Patterns of host genome-wide gene transcript abundance in the peripheral blood of patients with acute dengue hemorrhagic fever

Abstract

Responses by peripheral blood leukocytes may contribute to the pathogenesis of dengue hemorrhagic fever (DHF). We used DNA microarrays to reveal transcriptional patterns in the blood of 14 adults with DHF. Acute DHF was defined by an abundance of transcripts from cell cycle- and endoplasmic reticulum (ER)-related genes, suggesting a proliferative response accompanied by ER stress. Transcript-abundance levels for immunoresponse-associated genes, including cell surface markers, immunoglobulin, and innate response elements, were also elevated. Twenty-four genes were identified for which transcript abundance distinguished patients with dengue shock syndrome (DSS) from those without DSS. All the gene transcripts associated with DSS, many of which are induced by type I interferons, were less abundant in patients with DSS than in those without DSS. To our knowledge, these data provide the first snapshot of gene-expression patterns in peripheral blood during acute dengue and suggest that DSS is associated with attenuation of selected aspects of the innate host response.

Figure 1.

Unsupervised hierarchical clustering of 34 whole blood RNA samples from 14 patients with dengue and 4 healthy donors. Each row represents the relative level of expression for a single gene; each column shows the expression level for a single sample. The red and green colors indicate high and low expression, respectively. Samples collected from patients with dengue on study day 1 are shown in blue, samples collected after day 1 are shown in purple, and samples from healthy donors are shown in black. The blue horizontal bar indicates 10 early samples with similar gene expression patterns, and gene clusters associated with segregation of these samples are displayed in blue. Sample nos. are as shown in table 2, reported day of illness at the time of sampling is preceded by a “d,” and asterisks identify those patients who received a diagnosis of dengue shock syndrome on study day 1.

Figure 2.

Reclustering of samples from figure 1 using the genes associated with the “early sample” cluster in figure 1. Colors are as in figure 1. Gene ontology terms overrepresented in the cluster of genes expressed at higher levels in the early samples are represented by the associated genes, and Unigene symbols are used to indicate each gene (available at: http://www.ncbi.nlm.nih.gov/entrez/query.fcgi?dbpunigene). Genes whose products are associated with the endoplasmic reticulum are in italics, and genes whose products are associated with the mitotic cell cycle are in bold.

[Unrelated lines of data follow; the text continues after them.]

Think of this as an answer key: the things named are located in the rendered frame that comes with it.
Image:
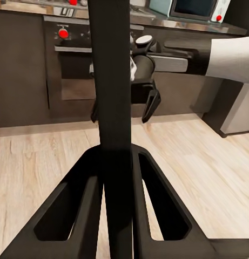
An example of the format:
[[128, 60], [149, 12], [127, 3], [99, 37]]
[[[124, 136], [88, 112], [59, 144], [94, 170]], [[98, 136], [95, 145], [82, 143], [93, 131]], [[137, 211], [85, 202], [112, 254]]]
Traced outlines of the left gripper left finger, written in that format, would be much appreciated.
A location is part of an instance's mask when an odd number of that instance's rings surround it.
[[103, 190], [97, 145], [84, 152], [0, 259], [96, 259]]

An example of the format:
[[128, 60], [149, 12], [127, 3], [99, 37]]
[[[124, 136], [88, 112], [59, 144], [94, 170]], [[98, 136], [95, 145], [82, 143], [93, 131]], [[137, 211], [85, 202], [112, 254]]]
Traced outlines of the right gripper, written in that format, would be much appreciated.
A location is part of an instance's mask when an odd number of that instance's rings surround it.
[[[153, 113], [161, 102], [159, 90], [156, 88], [150, 68], [144, 63], [135, 63], [137, 69], [134, 74], [134, 81], [131, 82], [131, 104], [146, 104], [142, 122], [150, 120]], [[94, 103], [90, 116], [93, 122], [98, 119], [97, 102]]]

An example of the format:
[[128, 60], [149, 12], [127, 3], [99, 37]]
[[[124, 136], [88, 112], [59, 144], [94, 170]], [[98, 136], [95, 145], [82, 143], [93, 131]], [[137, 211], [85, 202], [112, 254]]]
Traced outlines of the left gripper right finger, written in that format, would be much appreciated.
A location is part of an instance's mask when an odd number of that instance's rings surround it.
[[[221, 259], [150, 152], [131, 144], [133, 259]], [[163, 241], [151, 237], [143, 180]]]

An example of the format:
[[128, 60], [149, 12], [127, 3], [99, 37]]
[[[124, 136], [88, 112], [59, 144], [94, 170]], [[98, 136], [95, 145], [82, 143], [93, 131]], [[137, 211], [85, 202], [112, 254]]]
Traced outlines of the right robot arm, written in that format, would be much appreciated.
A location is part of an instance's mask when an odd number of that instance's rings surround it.
[[[147, 35], [135, 41], [130, 59], [131, 104], [146, 104], [143, 123], [150, 120], [161, 102], [153, 72], [212, 76], [249, 84], [249, 37], [166, 38], [161, 50], [159, 41]], [[93, 62], [90, 75], [94, 77]], [[97, 102], [90, 118], [93, 122], [98, 119]]]

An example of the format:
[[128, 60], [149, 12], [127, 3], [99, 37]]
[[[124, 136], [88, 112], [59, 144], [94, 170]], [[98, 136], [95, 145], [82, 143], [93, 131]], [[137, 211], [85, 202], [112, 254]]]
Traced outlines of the poster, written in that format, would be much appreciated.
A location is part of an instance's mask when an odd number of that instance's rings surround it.
[[87, 0], [110, 259], [133, 259], [130, 0]]

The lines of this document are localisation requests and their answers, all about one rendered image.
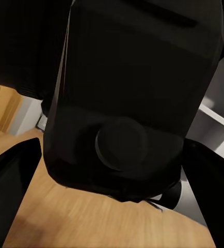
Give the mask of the digital camera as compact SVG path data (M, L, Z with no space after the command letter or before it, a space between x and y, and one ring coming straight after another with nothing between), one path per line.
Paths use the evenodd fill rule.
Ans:
M121 203L178 183L222 58L224 0L0 0L0 85L42 100L48 174Z

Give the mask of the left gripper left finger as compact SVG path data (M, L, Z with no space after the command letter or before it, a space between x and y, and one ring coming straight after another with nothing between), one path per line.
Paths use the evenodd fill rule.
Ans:
M41 145L37 137L20 142L0 155L0 248L41 157Z

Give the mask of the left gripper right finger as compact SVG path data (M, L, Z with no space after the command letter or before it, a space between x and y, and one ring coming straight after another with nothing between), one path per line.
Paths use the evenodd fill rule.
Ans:
M201 142L185 138L181 165L215 248L224 248L224 158Z

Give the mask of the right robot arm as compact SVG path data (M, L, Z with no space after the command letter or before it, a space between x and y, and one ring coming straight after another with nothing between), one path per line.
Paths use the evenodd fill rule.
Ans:
M175 186L163 194L146 199L168 209L173 209L180 214L207 227L203 214L197 203L195 195L187 181L179 180Z

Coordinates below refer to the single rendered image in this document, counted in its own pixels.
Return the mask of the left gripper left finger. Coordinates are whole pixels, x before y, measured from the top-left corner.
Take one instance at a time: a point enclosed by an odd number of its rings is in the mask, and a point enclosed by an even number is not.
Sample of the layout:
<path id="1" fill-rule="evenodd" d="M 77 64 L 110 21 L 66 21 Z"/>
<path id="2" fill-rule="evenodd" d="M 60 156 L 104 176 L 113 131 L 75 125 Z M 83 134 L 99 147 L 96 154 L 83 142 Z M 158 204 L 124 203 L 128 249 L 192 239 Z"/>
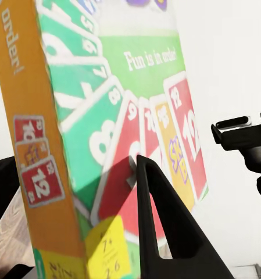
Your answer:
<path id="1" fill-rule="evenodd" d="M 0 219 L 20 186 L 15 156 L 0 160 Z"/>

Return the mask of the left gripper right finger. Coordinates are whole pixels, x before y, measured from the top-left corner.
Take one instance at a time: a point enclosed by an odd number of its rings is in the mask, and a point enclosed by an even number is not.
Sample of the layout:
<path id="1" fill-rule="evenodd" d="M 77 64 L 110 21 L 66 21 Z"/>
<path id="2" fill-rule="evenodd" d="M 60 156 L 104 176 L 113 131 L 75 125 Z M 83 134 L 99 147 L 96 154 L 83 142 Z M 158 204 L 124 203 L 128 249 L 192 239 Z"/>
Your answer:
<path id="1" fill-rule="evenodd" d="M 235 279 L 158 164 L 136 158 L 139 279 Z M 172 259 L 159 256 L 150 195 Z"/>

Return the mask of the board game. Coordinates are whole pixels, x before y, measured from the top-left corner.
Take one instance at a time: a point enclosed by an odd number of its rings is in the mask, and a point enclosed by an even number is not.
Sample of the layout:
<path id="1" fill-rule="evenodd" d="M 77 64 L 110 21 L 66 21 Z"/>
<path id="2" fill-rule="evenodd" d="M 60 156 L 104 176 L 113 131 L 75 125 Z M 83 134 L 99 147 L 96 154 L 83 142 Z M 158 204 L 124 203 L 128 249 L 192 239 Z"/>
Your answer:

Sample nos. are as shown in table 2, reported day of illness at time of sampling is preceded by a “d,” and asterisks identify those patients who received a diagnosis of dengue shock syndrome on study day 1.

Figure 3.

Association of clinical and laboratory parameters with gene expression. For panel A, sample nos. and genes are as shown in figure 1. The gray column on the right highlights genes (red) that were identified as being associated with shock at presentation. Vertical blue bars mark the same gene clusters as in figure 2. For panel B, Pearson correlation coefficients were used to determine the significance and direction of association of each gene's expression pattern with a given clinical or laboratory parameter (see Patients and Methods); the resulting log-transformed P values are plotted as a moving average, with a window size of 15. Stronger associations are placed farther from the axis, and whether the correlation was positive (+) or negative (−) is indicated. The dotted line corresponds to P < .01 . Asterisks mark associations of gene expression with a given parameter (see Results).

Figure 4.

Flow cytometry results derived from staining whole blood collected from a child with dengue shock syndrome (DSS; day 5 of illness). CD19⁺ B cells, which comprised 2 populations distinguished by granularity (A), were gated, and the percentage of CD138⁺CD38⁺ B cells among the CD19⁺ population was determined (B). Virtually all CD19⁺CD138⁺ B cells expressed the nuclear-associated antigen Ki-67, indicating they were in cell cycle (C; isotype control [D], anti—Ki-67). FITC, fluorescein isothiocyanate; PE, phycoerythrim.

Figure 5.

Oligoadenylate synthetase 3 and cathepsin L mRNA levels in patients with and without shock. The figure and legend (which includes a description of the methods) are available in their entirety in the online edition of the Journal of Infectious Diseases.

Table 1.

Primers, probes, and polymerase chain reaciton conditions for the detection of dengue viruses.

Table 2.

Clinical summary of patients with secondary dengue (DEN) infections.

Table 3.

Genes with transcript abundance that correlates with CD4⁺:CD8⁺ lymphocyte ratio.

Table 4.

CD138⁺CD38⁺ plasmablasts/plasma cells as a percentage of CD19⁺CD20⁻ B cells in peripheral blood of control subjects and in children (mean age, 11 years) with acute secondary dengue at hospital admission and discharge.

Table 5.

Genes associated with dengue shock syndrome in Vietnamese adults.